Survey of Superoptimization

Jiangyi Liu, Xingyu Xie

Approaches

# Superoptimization

Enumerative search

Stochastic search

Synthesis-based

Component-based synthesis problem
Counter-Example Guided Inductive Synthesis

# Enumerative search

Enumerative search

node: a vector of program states
edge: a instruction with a defined cost
path: an execution of a program
source: inputs of testcases
destination: outputs of testcases

Basic idea: enumerate all paths of cost lower than the one to optimize.

Many techniques for speedup:

merge equivalence class
refine (but not rebuild) the graph with a new testcase
bidirectional search

(ASPLOS'13) Phitchaya Mangpo Phothilimthana et al.

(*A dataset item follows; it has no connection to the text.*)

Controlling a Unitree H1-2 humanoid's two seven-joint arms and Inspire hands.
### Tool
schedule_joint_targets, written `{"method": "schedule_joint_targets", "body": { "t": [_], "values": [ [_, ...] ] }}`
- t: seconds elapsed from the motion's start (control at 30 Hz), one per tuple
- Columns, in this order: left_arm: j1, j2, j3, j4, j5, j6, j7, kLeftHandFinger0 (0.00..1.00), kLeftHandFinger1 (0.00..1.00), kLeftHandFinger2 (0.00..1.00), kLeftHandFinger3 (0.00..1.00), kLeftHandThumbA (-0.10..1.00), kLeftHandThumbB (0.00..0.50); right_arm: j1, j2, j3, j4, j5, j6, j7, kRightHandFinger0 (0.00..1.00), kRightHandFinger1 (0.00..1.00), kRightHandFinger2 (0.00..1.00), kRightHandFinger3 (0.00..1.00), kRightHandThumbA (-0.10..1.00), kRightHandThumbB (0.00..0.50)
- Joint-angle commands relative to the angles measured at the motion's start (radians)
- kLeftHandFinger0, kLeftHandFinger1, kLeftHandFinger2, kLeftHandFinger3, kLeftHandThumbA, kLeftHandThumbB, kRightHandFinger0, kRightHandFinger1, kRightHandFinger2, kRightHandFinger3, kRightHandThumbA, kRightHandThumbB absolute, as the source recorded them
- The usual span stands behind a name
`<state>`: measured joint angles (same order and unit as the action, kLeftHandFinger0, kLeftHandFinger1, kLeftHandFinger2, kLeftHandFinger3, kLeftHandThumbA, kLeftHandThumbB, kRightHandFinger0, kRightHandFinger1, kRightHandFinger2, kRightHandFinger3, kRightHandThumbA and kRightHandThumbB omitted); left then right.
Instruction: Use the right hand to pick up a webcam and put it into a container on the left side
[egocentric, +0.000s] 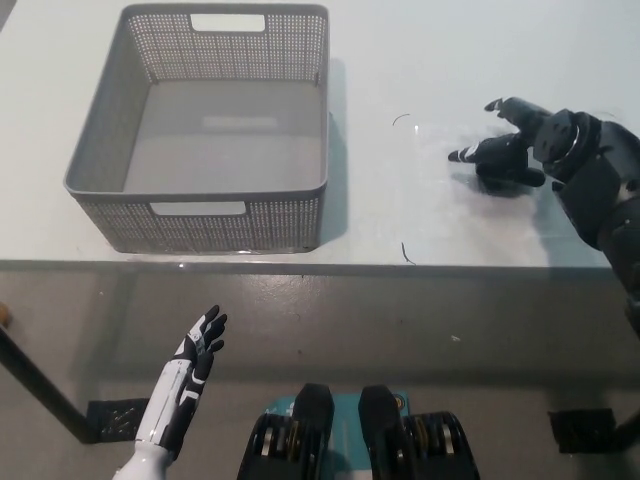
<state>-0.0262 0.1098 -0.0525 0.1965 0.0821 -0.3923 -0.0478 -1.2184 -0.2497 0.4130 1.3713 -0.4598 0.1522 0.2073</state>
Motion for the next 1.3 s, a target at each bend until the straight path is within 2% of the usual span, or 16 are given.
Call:
{"method": "schedule_joint_targets", "body": {
  "t": [0.0,0.2,0.47,0.5,0.63,0.77,0.8,0.83,1.03,1.13,1.2,1.23,1.27],
  "values": [
    [-0.01,0.008,-0.001,-0.007,-0.002,-0.046,-0.005,1.0,1.0,1.0,1.0,0.97,0.183,-0.02,-0.011,-0.009,0.015,0.015,-0.041,-0.002,1.0,1.0,1.0,1.0,0.87,0.5],
    [-0.006,0.01,0.003,-0.015,-0.01,-0.036,-0.008,1.0,1.0,1.0,1.0,0.98,0.2,0.015,-0.025,0.01,0.039,0.004,-0.041,0.008,1.0,1.0,1.0,1.0,0.82,0.5],
    [-0.008,0.007,0.003,-0.007,-0.009,-0.045,-0.009,1.0,1.0,1.0,1.0,0.97,0.189,0.035,-0.035,0.031,0.053,-0.004,-0.045,0.011,1.0,1.0,1.0,1.0,0.78,0.496],
    [-0.008,0.008,0.002,-0.005,-0.008,-0.047,-0.009,1.0,1.0,1.0,1.0,0.98,0.188,0.039,-0.037,0.022,0.054,0.007,-0.046,0.022,1.0,1.0,1.0,1.0,0.77,0.483],
    [-0.005,0.007,0.002,-0.011,-0.01,-0.039,-0.009,1.0,1.0,1.0,1.0,0.97,0.186,0.04,-0.038,0.029,0.056,-0.001,-0.027,0.026,1.0,1.0,1.0,1.0,0.75,0.499],
    [-0.001,0.006,0.004,-0.009,-0.012,-0.046,-0.008,1.0,1.0,1.0,1.0,0.97,0.182,0.031,-0.04,0.055,0.057,-0.023,-0.026,0.022,1.0,1.0,1.0,1.0,0.72,0.493],
    [0.001,0.006,0.004,-0.011,-0.014,-0.047,-0.009,1.0,1.0,1.0,1.0,0.97,0.183,0.029,-0.042,0.073,0.059,-0.037,-0.031,0.019,1.0,1.0,1.0,1.0,0.74,0.484],
    [0.001,0.006,0.005,-0.012,-0.021,-0.045,-0.011,1.0,1.0,1.0,1.0,0.96,0.19,0.025,-0.046,0.08,0.059,-0.04,-0.033,0.018,1.0,1.0,1.0,1.0,0.71,0.469],
    [-0.003,0.009,0.007,-0.013,-0.03,-0.05,-0.016,1.0,1.0,1.0,1.0,0.95,0.163,0.008,-0.069,0.114,0.07,-0.047,-0.001,0.035,1.0,1.0,1.0,1.0,0.65,0.5],
    [-0.002,0.008,0.01,-0.013,-0.034,-0.051,-0.018,1.0,1.0,1.0,1.0,0.96,0.176,0.016,-0.083,0.124,0.078,-0.046,-0.007,0.046,1.0,1.0,1.0,1.0,0.65,0.5],
    [0.0,0.008,0.011,-0.015,-0.038,-0.049,-0.019,1.0,1.0,1.0,1.0,0.96,0.181,0.026,-0.086,0.125,0.08,-0.044,-0.007,0.042,1.0,1.0,1.0,1.0,0.62,0.463],
    [0.002,0.008,0.011,-0.016,-0.039,-0.05,-0.019,1.0,1.0,1.0,1.0,0.96,0.179,0.03,-0.088,0.123,0.08,-0.04,-0.007,0.041,1.0,1.0,1.0,1.0,0.62,0.467],
    [0.003,0.01,0.011,-0.018,-0.039,-0.05,-0.02,1.0,1.0,1.0,1.0,0.95,0.171,0.037,-0.089,0.11,0.081,-0.027,0.005,0.038,1.0,1.0,1.0,1.0,0.6,0.449]
  ]
}}
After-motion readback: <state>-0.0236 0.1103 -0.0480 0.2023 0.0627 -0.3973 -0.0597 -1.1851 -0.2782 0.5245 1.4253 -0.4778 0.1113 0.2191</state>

Scaling up Superoptimization

# Stochastic search

Stochastic search

program space

(blue area is the equivalent programs to the target)

cost function

Basic idea: (Metropolis-Hastings algorithm) mutate the current program, and accepted with a probability according to the cost.

(ASPLOS'13) Eric Schkufza et al. Stochastic Superoptimization

# Equivalence checker

Equivalence checker

Data-driven non-deterministic approach:

Use template to generate alignment predicates.
Construct a product CFG, by aggregating the paired states satisfying the alignment predicate to one node.
Generate invariants for each node from data.
Use SMT-solver to verify proof obligations.

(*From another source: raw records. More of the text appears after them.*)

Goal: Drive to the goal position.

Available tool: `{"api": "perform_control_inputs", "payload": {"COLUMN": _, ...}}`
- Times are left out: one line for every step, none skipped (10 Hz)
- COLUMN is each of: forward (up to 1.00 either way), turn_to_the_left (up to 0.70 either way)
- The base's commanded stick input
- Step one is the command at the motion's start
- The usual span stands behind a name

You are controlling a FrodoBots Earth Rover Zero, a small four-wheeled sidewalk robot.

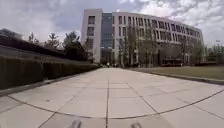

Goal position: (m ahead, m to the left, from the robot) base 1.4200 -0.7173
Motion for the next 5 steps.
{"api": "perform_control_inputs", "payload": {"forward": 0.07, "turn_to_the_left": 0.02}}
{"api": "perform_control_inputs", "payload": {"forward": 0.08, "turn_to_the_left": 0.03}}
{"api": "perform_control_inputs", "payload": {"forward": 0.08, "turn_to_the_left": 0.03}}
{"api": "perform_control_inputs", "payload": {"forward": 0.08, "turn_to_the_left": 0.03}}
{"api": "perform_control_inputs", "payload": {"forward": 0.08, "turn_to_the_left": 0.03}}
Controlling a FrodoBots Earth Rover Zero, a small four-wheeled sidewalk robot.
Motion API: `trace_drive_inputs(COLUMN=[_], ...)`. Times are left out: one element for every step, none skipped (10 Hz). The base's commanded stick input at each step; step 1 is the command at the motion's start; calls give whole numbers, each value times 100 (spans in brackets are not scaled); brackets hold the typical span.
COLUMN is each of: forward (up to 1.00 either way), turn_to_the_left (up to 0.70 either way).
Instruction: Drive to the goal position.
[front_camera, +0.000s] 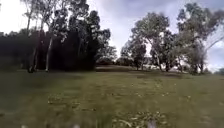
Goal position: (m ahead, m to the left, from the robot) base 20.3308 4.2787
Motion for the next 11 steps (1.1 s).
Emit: trace_drive_inputs(forward=[70, 70, 70, 70, 70, 70, 70, 70, 70, 70, 70], turn_to_the_left=[0, 0, 0, 0, 0, -3, -18, -29, -32, -31, -28])
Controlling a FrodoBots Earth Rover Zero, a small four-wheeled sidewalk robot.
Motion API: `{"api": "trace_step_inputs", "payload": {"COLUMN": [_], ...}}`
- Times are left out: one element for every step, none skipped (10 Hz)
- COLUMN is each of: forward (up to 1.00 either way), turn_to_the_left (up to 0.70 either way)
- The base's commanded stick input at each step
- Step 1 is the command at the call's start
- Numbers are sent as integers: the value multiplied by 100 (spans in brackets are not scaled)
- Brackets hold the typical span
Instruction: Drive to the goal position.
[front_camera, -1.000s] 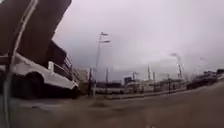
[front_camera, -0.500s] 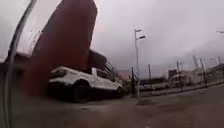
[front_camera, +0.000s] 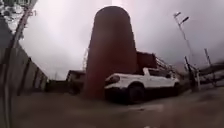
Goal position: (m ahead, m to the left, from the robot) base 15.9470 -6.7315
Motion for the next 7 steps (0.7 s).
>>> {"api": "trace_step_inputs", "payload": {"forward": [5, 5, 5, 5, 5, 5, 5], "turn_to_the_left": [50, 50, 50, 50, 50, 33, 5]}}
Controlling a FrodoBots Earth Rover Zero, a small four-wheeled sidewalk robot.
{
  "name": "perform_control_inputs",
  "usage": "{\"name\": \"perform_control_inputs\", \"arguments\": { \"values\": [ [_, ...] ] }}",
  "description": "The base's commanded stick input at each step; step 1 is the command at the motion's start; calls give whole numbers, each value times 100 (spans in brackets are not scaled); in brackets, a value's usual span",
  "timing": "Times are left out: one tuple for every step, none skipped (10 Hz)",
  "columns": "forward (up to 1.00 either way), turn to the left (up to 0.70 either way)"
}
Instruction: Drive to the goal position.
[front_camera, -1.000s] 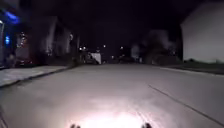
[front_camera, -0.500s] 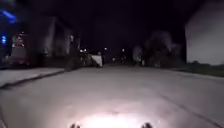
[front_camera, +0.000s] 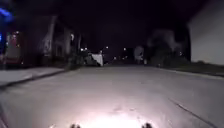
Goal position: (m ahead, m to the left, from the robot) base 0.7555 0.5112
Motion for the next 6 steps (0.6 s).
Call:
{"name": "perform_control_inputs", "arguments": {
  "values": [
    [100,0],
    [100,0],
    [100,0],
    [100,0],
    [100,0],
    [100,0]
  ]
}}
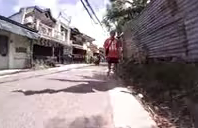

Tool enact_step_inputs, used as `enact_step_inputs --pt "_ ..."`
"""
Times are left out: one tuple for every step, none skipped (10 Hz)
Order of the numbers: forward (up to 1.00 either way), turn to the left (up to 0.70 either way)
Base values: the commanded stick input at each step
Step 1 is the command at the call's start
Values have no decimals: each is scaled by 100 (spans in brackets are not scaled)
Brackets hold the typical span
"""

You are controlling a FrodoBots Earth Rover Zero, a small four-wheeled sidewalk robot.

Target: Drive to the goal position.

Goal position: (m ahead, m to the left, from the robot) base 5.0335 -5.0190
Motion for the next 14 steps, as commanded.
enact_step_inputs --pt "100 0" --pt "100 0" --pt "100 0" --pt "100 0" --pt "100 0" --pt "100 0" --pt "100 0" --pt "100 0" --pt "100 0" --pt "100 0" --pt "100 0" --pt "100 0" --pt "100 0" --pt "100 0"
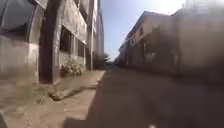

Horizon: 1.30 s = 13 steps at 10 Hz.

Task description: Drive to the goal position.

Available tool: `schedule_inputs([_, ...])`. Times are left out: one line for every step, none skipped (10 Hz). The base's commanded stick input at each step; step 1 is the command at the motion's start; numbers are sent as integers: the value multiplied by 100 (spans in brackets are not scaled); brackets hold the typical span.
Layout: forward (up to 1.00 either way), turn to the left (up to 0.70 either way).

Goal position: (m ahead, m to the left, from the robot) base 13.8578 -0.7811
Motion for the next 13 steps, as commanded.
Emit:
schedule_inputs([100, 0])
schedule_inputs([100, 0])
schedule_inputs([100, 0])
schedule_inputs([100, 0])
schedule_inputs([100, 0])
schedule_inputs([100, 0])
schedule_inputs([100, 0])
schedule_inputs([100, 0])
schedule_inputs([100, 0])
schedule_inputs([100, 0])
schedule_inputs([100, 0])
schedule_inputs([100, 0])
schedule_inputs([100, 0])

(OOPSLA'13) Rahul Sharm et al. Data-Driven Equivalence Checking

(PLDI'19) Berkeley Churchill et al. Semantic Program Alignment for Equivalence Checking

# Testcases

Testcases

User provided testcases are required.
If there is no control-flow, we could manually assign cost for each kind of instruction. But testcases are necessary for evaluate performance when branches or loops exist.
To better handle loops, "counter-example" found by bounded verifier is added into the set of testcases (above figure).

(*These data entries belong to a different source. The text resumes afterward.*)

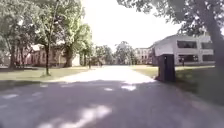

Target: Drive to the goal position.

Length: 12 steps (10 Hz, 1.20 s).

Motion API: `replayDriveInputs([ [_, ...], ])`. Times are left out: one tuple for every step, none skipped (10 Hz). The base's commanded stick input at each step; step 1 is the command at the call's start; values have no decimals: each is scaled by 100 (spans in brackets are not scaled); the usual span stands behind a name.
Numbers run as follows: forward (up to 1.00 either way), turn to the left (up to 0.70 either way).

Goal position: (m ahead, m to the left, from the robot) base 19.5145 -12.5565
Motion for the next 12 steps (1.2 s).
replayDriveInputs([
  [70, -22],
  [70, 0],
  [70, -7],
  [70, -34],
  [70, -35],
  [70, -35],
  [70, -34],
  [70, -12],
  [70, 0],
  [70, -9],
  [70, -24],
  [70, -31],
])
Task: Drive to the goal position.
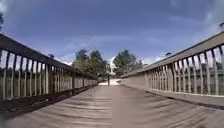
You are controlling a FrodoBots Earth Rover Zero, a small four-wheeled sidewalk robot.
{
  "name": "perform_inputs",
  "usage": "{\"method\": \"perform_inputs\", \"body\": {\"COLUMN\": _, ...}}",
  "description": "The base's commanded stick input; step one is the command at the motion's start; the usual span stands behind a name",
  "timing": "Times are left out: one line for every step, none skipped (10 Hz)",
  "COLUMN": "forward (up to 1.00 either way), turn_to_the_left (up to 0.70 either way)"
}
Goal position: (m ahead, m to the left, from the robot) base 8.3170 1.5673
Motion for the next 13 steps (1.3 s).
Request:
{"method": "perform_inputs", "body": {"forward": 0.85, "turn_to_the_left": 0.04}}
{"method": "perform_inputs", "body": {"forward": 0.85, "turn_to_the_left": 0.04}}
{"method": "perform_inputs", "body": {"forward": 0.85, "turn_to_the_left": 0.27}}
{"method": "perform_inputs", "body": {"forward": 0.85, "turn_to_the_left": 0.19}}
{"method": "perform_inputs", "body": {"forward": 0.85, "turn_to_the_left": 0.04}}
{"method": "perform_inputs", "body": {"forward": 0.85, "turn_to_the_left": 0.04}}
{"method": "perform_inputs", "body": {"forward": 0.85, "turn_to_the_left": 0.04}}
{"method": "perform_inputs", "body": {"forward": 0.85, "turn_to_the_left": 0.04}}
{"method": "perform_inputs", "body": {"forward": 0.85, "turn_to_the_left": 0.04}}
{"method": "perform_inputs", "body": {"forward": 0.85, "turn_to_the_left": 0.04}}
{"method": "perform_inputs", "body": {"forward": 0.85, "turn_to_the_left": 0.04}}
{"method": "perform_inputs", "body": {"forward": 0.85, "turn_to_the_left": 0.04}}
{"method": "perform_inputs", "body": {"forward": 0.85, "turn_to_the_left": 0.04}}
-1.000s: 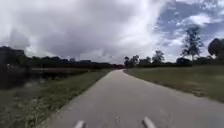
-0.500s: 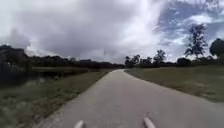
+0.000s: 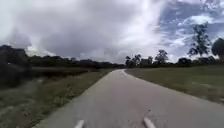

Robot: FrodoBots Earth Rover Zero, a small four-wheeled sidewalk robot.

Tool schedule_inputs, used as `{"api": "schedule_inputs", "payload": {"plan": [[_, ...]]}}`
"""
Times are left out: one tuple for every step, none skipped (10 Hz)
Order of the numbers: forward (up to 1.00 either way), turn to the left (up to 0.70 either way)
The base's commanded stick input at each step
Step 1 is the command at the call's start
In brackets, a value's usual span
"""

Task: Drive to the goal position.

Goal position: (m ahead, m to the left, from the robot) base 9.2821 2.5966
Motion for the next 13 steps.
{"api": "schedule_inputs", "payload": {"plan": [[0.7, 0.0], [0.7, 0.0], [0.7, 0.0], [0.7, 0.0], [0.7, 0.0], [0.7, 0.0], [0.7, 0.0], [0.7, 0.0], [0.7, -0.05], [0.7, -0.17], [0.7, -0.27], [0.7, -0.26], [0.7, 0.0]]}}
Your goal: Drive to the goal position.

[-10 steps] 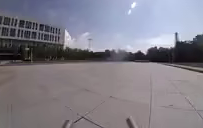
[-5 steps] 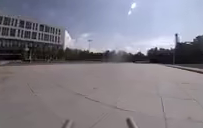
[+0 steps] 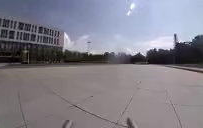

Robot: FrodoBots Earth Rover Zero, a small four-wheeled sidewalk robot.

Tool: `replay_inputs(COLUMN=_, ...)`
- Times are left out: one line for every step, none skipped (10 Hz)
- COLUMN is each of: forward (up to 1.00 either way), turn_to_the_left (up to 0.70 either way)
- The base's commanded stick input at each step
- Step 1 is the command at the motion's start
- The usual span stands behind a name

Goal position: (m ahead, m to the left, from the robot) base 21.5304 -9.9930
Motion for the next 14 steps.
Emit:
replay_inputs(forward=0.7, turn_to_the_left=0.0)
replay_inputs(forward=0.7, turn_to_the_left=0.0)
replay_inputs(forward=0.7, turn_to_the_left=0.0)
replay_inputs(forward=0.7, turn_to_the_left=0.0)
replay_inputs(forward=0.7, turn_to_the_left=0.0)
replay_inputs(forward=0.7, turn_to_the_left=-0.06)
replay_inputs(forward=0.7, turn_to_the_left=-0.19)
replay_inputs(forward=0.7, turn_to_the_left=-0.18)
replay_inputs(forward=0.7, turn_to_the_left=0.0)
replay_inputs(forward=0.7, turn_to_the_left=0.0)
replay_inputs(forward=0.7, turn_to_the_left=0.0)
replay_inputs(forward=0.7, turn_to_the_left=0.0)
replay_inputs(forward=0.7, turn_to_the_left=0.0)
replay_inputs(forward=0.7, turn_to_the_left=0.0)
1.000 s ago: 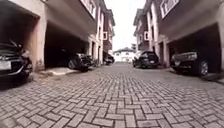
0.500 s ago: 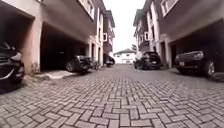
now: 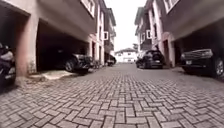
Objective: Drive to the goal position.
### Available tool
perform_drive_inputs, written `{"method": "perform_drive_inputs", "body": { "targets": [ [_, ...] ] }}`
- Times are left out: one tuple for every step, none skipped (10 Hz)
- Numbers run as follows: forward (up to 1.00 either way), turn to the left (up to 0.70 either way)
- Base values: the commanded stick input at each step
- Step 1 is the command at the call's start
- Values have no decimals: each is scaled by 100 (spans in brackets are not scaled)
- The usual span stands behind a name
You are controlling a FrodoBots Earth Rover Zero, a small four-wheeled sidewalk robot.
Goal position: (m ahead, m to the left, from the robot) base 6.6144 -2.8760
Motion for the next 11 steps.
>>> {"method": "perform_drive_inputs", "body": {
  "targets": [
    [69,0],
    [69,3],
    [69,3],
    [69,3],
    [69,3],
    [69,3],
    [69,3],
    [69,3],
    [69,3],
    [69,3],
    [69,3]
  ]
}}
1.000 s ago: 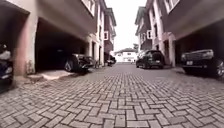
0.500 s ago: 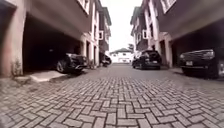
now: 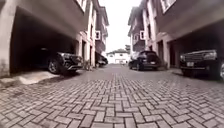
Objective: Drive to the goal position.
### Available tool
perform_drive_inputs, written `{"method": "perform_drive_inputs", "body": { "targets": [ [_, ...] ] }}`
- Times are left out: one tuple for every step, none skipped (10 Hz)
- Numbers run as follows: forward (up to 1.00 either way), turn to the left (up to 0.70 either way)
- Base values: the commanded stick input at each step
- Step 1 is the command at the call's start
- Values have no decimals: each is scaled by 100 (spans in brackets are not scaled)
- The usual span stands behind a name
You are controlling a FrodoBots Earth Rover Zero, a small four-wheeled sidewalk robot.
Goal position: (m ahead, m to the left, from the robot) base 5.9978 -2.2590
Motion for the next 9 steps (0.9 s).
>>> {"method": "perform_drive_inputs", "body": {
  "targets": [
    [69,3],
    [69,3],
    [69,3],
    [69,3],
    [69,3],
    [69,3],
    [69,3],
    [69,3],
    [69,3]
  ]
}}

(ASPLOS'17) Berkeley Churchill et al. Sound Loop Superoptimization for Google Native Client

# Reinforcement learning

Reinforcement learning

Mutations:

operand moves
rotate moves
opcode width moves
delete moves
add nop moves
replace nop moves
memory+swap

Use RL to learn the distribution to perform each mutation, which is uniform before.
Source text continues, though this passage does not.